Random forest has given most importance to the gender (is_male) feature followed by fare, pclass, age, sibsp and parch respectively. The information gained by random forest is the maximum from is_male. Yes, they are reasonable because females and children are those who are saved first and then the men if possible. 

# Question 6:  5 pts.

Pick any of the trees from the final model and assign its `toDebugString` property to a variable `example_tree`. Print this variable and add comments to the cell describing how you think this particular tree is fitting the data

In [21]:
# create a variable example_tree with the toDebugString property of a tree from final_model.
# print this string and comment in this same cell about the branches that this tree fit
# YOUR CODE HERE
len(rf_model.trees)
example_tree=rf_model.trees[9].toDebugString
print(example_tree)
#raise NotImplementedError()

DecisionTreeClassificationModel (uid=dtc_c550ad529565) of depth 6 with 97 nodes
  If (feature 5 <= 15.8)
   If (feature 0 <= 0.5)
    If (feature 2 <= 23.25)
     If (feature 5 <= 8.658349999999999)
      If (feature 2 <= 19.5)
       Predict: 1.0
      Else (feature 2 > 19.5)
       If (feature 2 <= 20.75)
        Predict: 0.0
       Else (feature 2 > 20.75)
        Predict: 1.0
     Else (feature 5 > 8.658349999999999)
      If (feature 3 <= 1.5)
       If (feature 3 <= 0.5)
        Predict: 1.0
       Else (feature 3 > 0.5)
        Predict: 0.0
      Else (feature 3 > 1.5)
       Predict: 0.0
    Else (feature 2 > 23.25)
     If (feature 1 <= 2.5)
      If (feature 3 <= 0.5)
       If (feature 2 <= 50.5)
        Predict: 1.0
       Else (feature 2 > 50.5)
        Predict: 0.0
      Else (feature 3 > 0.5)
       Predict: 1.0
     Else (feature 1 > 2.5)
      If (feature 4 <= 0.5)
       If (feature 2 <= 30.75)
        Predict: 0.0
       Else (feature 2 > 30.75)
        Predict: 1.0


The first split is using fare feature and the next split is the gender.

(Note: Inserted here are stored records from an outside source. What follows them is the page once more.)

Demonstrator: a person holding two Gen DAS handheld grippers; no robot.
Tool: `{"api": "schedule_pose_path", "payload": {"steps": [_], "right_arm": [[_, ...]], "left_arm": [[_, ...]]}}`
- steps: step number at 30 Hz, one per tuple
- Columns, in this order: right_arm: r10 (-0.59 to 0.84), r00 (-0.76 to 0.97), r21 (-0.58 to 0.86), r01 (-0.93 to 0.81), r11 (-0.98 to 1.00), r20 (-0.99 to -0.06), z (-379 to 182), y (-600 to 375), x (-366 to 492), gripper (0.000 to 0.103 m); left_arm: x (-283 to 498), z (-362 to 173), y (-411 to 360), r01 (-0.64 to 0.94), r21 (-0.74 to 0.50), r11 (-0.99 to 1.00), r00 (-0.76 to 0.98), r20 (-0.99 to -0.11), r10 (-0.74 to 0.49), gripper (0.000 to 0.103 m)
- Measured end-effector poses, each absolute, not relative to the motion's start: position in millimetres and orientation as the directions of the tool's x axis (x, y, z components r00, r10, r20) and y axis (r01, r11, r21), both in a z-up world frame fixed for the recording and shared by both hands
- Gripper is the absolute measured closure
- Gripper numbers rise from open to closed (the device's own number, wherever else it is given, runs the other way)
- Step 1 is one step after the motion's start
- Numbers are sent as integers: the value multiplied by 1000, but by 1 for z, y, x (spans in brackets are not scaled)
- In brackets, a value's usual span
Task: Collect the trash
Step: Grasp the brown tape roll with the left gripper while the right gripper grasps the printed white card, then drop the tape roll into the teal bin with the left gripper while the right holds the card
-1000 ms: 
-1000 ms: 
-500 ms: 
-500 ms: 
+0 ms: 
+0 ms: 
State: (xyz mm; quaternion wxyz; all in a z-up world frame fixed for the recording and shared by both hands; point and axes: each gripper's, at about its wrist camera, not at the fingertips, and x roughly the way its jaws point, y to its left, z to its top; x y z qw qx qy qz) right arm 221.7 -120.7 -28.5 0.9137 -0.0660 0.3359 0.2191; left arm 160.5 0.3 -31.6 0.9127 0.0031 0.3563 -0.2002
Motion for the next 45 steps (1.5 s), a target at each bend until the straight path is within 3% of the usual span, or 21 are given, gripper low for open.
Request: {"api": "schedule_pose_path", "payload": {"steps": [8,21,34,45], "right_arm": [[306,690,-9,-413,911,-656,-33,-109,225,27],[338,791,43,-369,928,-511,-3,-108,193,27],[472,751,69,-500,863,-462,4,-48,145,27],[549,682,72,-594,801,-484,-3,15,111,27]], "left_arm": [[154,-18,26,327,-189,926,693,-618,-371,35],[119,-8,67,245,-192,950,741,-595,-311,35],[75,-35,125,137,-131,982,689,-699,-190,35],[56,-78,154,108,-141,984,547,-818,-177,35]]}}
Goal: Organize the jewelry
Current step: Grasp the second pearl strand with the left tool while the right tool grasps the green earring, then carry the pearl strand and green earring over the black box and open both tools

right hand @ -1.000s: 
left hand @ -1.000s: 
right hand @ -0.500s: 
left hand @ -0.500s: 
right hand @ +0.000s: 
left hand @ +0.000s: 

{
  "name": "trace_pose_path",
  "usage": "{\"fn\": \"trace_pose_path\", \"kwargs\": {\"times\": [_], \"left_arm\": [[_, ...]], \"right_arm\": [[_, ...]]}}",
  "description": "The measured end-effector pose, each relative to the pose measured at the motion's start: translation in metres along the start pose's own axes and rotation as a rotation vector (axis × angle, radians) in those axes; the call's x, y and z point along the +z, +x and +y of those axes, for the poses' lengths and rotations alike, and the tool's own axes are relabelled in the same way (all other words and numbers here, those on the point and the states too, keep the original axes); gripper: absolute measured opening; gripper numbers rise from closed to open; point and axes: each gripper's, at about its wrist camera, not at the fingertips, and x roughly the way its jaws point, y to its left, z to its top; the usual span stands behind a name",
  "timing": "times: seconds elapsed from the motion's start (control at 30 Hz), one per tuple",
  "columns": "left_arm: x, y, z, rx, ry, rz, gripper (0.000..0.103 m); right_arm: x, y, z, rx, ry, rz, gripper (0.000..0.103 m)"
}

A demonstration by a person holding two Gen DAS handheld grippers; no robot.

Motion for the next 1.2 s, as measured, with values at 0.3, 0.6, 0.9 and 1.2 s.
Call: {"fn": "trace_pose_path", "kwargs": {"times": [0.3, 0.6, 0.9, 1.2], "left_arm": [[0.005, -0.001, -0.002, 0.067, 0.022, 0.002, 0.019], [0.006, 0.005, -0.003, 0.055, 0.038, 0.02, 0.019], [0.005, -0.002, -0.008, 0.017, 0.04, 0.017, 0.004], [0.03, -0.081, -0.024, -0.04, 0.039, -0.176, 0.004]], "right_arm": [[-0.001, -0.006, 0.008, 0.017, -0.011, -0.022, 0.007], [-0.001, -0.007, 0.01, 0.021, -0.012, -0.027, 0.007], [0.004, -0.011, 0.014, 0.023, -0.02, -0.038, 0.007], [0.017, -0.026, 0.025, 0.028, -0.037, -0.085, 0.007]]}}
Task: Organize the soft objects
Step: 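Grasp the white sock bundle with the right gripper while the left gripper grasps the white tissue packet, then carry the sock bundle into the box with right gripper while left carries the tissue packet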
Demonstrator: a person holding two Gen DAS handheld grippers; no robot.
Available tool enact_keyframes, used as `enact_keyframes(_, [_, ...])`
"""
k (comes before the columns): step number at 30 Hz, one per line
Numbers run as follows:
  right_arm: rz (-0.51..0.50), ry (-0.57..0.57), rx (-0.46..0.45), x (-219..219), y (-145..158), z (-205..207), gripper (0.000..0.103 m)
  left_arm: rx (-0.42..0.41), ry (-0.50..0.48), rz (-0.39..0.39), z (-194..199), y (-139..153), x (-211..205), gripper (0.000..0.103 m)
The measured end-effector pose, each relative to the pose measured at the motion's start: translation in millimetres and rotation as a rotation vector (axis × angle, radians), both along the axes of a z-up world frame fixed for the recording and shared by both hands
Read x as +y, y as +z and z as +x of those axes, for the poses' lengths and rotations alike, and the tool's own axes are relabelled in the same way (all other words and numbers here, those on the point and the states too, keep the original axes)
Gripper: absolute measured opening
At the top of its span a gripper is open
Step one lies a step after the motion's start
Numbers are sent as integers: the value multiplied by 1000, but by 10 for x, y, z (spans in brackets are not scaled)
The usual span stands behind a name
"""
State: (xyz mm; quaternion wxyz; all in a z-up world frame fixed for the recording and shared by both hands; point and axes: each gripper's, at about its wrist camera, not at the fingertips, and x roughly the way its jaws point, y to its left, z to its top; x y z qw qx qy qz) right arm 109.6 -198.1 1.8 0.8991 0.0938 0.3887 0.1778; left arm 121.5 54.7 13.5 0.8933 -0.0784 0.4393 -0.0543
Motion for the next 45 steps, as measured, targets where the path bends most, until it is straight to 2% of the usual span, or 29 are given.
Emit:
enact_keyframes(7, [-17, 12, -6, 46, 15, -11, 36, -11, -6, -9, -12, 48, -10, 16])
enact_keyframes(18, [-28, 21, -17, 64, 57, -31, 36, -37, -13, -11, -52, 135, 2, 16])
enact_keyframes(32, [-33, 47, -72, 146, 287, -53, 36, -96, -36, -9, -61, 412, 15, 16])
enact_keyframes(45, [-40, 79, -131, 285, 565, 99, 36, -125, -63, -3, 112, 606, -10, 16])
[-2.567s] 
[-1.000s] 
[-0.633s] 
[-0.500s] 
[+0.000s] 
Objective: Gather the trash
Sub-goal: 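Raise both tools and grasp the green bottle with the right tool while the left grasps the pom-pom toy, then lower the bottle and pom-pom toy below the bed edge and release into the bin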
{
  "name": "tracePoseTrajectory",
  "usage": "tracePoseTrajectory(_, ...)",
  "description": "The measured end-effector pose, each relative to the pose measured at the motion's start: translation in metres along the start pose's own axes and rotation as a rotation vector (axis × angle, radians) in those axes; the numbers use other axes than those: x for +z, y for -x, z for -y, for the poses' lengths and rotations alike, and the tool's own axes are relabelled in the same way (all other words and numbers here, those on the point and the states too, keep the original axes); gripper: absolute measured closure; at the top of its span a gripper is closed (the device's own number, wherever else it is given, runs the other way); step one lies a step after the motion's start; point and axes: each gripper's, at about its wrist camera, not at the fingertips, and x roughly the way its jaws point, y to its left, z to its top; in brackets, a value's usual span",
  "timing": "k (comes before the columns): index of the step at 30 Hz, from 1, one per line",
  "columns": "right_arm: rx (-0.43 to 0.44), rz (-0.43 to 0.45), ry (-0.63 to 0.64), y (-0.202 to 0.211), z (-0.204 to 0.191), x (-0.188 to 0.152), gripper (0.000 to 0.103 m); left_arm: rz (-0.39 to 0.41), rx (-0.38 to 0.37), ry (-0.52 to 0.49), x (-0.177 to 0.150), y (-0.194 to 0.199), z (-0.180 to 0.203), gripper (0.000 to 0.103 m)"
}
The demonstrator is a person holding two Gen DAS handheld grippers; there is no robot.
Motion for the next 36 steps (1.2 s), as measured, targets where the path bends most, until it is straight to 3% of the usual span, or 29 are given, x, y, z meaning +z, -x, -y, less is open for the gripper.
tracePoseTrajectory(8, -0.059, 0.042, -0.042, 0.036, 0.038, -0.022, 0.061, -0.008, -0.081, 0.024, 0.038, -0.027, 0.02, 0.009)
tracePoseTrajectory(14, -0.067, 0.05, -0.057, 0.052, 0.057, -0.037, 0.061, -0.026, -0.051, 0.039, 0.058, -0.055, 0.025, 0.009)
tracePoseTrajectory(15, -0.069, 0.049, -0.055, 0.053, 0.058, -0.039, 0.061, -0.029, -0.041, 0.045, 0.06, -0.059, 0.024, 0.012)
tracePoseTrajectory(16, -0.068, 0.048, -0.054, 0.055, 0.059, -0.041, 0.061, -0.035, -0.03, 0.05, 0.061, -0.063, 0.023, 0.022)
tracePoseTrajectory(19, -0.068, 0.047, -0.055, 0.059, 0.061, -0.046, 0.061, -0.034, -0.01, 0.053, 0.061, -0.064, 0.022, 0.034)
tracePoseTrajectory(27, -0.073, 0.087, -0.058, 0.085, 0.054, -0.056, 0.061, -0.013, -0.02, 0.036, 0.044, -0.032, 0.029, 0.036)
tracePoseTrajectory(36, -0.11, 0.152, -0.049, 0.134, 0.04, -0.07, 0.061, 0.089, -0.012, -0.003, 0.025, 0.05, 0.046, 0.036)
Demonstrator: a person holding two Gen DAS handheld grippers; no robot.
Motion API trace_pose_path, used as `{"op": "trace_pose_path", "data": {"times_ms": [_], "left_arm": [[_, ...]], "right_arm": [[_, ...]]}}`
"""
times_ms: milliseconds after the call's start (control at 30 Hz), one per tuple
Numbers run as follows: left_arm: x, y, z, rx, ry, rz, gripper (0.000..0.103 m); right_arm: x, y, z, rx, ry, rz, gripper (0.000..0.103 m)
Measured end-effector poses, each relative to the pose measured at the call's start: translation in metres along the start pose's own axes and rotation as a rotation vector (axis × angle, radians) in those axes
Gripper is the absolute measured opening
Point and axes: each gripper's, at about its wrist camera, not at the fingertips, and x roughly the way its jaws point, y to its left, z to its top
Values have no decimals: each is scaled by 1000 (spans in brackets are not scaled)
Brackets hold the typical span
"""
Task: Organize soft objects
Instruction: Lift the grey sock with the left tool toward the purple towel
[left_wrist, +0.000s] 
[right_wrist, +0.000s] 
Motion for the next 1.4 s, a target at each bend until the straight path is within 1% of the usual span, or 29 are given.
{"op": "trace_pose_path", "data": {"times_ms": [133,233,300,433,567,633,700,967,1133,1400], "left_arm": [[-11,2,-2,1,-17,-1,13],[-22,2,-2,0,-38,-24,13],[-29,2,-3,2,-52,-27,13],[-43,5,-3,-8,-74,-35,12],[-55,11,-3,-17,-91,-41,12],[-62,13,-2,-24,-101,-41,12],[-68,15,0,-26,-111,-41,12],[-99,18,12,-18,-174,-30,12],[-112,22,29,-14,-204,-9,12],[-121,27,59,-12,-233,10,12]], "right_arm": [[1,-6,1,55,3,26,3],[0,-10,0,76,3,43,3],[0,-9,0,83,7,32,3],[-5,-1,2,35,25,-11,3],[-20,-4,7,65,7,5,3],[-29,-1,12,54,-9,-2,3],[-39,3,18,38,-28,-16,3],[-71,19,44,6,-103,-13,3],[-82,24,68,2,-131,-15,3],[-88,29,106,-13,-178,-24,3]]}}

These two features have maximum importance as shown above. This justifies why this tree is fitting the data well. It is not overfitting as it is not using is_male as the first split and fare as the second.

In [22]:
# tests for 5 points
assert type(example_tree) == str
assert 'DecisionTreeClassificationModel' in example_tree
assert 'feature 0' in example_tree
assert 'If' in example_tree
assert 'Else' in example_tree
assert 'Predict' in example_tree